Restate, word for word and with nothing added, the lines from the one containing "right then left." through the last line of the material below.
--
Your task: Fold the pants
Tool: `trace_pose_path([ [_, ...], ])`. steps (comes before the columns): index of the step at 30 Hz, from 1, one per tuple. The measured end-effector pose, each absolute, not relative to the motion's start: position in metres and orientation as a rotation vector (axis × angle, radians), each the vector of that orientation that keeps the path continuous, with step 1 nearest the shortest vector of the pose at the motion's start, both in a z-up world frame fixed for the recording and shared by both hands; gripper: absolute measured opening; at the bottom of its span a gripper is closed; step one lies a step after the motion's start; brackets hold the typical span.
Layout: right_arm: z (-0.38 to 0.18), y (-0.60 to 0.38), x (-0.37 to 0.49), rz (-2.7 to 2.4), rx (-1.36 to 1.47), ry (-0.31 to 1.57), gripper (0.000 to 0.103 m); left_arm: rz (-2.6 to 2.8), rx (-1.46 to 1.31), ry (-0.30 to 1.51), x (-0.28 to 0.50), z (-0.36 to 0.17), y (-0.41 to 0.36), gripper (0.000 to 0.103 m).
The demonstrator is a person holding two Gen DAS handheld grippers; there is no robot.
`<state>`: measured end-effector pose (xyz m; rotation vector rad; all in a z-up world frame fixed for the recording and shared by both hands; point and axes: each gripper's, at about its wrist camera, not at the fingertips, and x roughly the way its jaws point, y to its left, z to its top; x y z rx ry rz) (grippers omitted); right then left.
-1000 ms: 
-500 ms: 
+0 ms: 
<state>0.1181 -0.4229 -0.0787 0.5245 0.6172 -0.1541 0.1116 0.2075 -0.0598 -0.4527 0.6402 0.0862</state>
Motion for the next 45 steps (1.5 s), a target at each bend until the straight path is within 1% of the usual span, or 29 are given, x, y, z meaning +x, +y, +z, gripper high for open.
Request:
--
Exercise response:
`<state>`: measured end-effector pose (xyz m; rotation vector rad; all in a z-up world frame fixed for the recording and shared by both hands; point and axes: each gripper's, at about its wrist camera, not at the fingertips, and x roughly the way its jaws point, y to its left, z to its top; x y z rx ry rz) (grippers omitted); right then left.
-1000 ms: 
-500 ms: 
+0 ms: 
<state>0.1181 -0.4229 -0.0787 0.5245 0.6172 -0.1541 0.1116 0.2075 -0.0598 -0.4527 0.6402 0.0862</state>
Motion for the next 45 steps (1.5 s), a target at each bend until the straight path is within 1% of the usual span, or 29 are given, x, y, z meaning +x, +y, +z, gripper high for open.
Request:

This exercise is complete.